No. 19 – Winnipeg Blue Bombers
- Position: Linebacker
- Roster status: Active
- CFL status: American

Personal information
- Born: November 5, 1992 (age 33) Fresno, California, U.S.
- Listed height: 6 ft 1 in (1.85 m)
- Listed weight: 216 lb (98 kg)

Career information
- High school: Ridgeview High School
- College: Fresno State

Career history
- 2016: Oakland Raiders*
- 2017–present: Winnipeg Blue Bombers
- * Offseason or practice squad member only

Awards and highlights
- 2× Grey Cup champion (2019, 2021);
- Stats at CFL.ca

= Kyrie Wilson =

American gridiron football player (born 1992)

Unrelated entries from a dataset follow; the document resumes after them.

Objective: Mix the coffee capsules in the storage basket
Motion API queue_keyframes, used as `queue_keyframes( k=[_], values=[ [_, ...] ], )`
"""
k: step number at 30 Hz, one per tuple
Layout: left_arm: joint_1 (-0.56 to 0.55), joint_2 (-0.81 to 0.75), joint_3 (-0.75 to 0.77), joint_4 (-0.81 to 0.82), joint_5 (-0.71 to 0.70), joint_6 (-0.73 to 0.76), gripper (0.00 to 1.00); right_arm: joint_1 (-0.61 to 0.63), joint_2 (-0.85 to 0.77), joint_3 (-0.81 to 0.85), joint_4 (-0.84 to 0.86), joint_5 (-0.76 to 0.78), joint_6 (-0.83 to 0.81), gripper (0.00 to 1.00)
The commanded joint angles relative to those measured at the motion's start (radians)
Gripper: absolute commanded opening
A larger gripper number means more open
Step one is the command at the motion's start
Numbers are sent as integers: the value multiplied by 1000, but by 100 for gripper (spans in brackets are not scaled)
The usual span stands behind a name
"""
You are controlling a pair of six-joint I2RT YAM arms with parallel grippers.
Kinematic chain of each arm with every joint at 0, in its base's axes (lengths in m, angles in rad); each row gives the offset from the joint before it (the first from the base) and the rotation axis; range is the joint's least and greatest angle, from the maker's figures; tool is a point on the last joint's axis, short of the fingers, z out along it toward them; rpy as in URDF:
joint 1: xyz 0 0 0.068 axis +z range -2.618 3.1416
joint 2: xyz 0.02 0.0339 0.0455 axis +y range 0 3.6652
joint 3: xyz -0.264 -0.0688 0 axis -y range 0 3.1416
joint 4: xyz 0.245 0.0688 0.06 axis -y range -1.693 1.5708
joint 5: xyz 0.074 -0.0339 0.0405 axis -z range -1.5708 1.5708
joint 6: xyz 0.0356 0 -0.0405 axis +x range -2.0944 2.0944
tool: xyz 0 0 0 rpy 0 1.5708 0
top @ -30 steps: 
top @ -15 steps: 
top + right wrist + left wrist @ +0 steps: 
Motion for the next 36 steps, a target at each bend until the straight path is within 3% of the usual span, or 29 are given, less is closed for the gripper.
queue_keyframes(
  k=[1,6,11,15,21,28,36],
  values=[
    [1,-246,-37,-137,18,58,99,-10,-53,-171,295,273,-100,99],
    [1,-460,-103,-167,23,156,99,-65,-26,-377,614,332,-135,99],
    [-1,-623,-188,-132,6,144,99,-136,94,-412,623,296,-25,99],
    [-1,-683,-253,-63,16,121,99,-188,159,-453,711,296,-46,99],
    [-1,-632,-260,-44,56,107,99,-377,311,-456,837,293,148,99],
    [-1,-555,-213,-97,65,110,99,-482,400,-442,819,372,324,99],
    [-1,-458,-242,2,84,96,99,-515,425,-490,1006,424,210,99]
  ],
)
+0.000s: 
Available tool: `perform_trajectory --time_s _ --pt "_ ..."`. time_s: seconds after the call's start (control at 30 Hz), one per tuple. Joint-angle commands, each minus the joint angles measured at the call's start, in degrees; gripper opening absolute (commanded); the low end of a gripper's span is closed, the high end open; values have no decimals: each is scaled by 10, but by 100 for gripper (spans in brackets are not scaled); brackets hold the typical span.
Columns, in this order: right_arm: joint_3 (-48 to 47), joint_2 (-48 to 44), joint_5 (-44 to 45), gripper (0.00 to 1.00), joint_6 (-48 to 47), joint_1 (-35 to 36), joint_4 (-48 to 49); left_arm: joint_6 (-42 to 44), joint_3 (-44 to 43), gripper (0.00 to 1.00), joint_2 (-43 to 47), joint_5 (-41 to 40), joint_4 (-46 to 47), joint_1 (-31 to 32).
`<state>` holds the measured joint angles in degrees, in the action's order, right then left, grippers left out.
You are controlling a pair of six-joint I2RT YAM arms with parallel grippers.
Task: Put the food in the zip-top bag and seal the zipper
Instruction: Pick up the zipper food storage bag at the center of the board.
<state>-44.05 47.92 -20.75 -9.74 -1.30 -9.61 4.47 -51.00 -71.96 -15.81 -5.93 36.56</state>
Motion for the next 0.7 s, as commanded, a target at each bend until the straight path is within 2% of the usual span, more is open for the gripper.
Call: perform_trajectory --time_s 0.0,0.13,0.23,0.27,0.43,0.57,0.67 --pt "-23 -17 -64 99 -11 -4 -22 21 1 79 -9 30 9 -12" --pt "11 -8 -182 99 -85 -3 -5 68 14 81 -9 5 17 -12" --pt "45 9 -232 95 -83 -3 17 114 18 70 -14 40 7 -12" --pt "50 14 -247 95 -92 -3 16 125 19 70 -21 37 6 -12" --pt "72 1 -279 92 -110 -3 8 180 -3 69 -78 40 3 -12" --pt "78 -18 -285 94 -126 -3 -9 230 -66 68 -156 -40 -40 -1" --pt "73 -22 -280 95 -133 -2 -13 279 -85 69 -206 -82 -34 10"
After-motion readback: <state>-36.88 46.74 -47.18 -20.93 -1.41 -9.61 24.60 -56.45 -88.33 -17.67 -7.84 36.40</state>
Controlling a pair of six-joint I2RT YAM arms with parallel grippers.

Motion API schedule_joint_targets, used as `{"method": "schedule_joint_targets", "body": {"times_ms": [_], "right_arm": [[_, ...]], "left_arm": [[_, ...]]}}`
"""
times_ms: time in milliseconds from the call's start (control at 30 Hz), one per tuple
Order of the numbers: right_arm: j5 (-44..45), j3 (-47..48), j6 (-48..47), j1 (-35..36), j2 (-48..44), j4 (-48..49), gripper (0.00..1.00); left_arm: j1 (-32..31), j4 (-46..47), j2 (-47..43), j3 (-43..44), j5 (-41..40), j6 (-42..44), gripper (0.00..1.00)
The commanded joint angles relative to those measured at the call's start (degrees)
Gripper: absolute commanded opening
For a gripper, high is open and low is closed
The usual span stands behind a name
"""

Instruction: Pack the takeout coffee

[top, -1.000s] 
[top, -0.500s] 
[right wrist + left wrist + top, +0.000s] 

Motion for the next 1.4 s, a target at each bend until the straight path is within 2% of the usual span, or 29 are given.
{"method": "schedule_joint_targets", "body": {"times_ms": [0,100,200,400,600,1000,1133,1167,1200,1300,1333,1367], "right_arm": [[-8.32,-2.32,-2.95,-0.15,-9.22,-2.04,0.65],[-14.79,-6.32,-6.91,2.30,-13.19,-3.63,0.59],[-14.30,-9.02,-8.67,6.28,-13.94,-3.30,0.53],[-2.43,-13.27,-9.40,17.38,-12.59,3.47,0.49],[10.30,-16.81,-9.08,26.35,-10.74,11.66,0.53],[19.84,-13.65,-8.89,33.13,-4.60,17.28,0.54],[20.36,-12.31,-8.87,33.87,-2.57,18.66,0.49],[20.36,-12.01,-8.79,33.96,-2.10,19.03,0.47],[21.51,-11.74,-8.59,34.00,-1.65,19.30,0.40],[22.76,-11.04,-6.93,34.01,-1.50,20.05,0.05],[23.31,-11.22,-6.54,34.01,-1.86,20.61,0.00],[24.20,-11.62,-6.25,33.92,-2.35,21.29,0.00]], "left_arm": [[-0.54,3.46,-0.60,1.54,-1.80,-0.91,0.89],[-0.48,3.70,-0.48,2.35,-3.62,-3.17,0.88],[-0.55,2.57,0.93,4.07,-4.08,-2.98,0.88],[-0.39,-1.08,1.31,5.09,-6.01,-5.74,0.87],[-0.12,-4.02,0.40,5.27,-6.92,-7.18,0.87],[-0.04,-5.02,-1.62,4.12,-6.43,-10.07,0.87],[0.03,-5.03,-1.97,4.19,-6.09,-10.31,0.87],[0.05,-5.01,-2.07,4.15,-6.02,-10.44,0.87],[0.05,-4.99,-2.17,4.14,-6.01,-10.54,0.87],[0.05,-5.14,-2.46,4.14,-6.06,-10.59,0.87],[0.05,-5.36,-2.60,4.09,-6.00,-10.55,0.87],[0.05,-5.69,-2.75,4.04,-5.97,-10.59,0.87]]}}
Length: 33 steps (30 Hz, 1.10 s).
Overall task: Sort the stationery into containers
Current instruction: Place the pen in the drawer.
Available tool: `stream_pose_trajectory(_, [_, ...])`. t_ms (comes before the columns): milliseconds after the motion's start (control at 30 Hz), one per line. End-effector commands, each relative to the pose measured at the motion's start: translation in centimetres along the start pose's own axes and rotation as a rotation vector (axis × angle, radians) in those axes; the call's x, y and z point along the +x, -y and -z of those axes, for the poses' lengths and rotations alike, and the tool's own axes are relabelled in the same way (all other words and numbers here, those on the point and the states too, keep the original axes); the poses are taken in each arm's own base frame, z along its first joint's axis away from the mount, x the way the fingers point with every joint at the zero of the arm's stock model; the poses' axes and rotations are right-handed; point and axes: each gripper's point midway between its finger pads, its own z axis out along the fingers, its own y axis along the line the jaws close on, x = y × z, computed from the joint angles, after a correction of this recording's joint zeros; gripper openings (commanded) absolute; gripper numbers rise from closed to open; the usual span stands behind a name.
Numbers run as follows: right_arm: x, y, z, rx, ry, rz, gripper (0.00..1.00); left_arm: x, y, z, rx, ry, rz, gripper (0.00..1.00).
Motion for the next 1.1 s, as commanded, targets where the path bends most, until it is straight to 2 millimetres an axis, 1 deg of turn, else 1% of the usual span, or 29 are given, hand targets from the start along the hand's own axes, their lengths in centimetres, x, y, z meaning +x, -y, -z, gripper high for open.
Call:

Kyrie Jamal Wilson (born November 5, 1992) is an American professional football linebacker for the Winnipeg Blue Bombers of the Canadian Football League (CFL). He is a two-time Grey Cup champion after winning with the Blue Bombers in 2019 and 2021.

==College career==
Wilson played college football for the Fresno State Bulldogs. He had 38 starts and recorded 251 combined tackles (144 solo), 14.5 tackles for a loss, and two interceptions.

==Professional career==

Pre-draft measurables
| Height | Weight | Arm length | Hand span | Wingspan | 40-yard dash | 10-yard split | 20-yard split | 20-yard shuttle | Three-cone drill | Vertical jump | Broad jump | Bench press |
| 6 ft 1+5⁄8 in (1.87 m) | 228 lb (103 kg) | 31+7⁄8 in (0.81 m) | 9+1⁄8 in (0.23 m) | 6 ft 5+3⁄4 in (1.97 m) | 4.60 s | 1.64 s | 2.66 s | 4.43 s | 6.99 s | 40.5 in (1.03 m) | 10 ft 2 in (3.10 m) | 23 reps |
All values from Pro Day

=== Oakland Raiders ===
Wilson signed with the Oakland Raiders of the National Football League (NFL) after going undrafted in the 2016 NFL draft. However, he was released as part of the team's final roster cuts before the start of the 2016 season.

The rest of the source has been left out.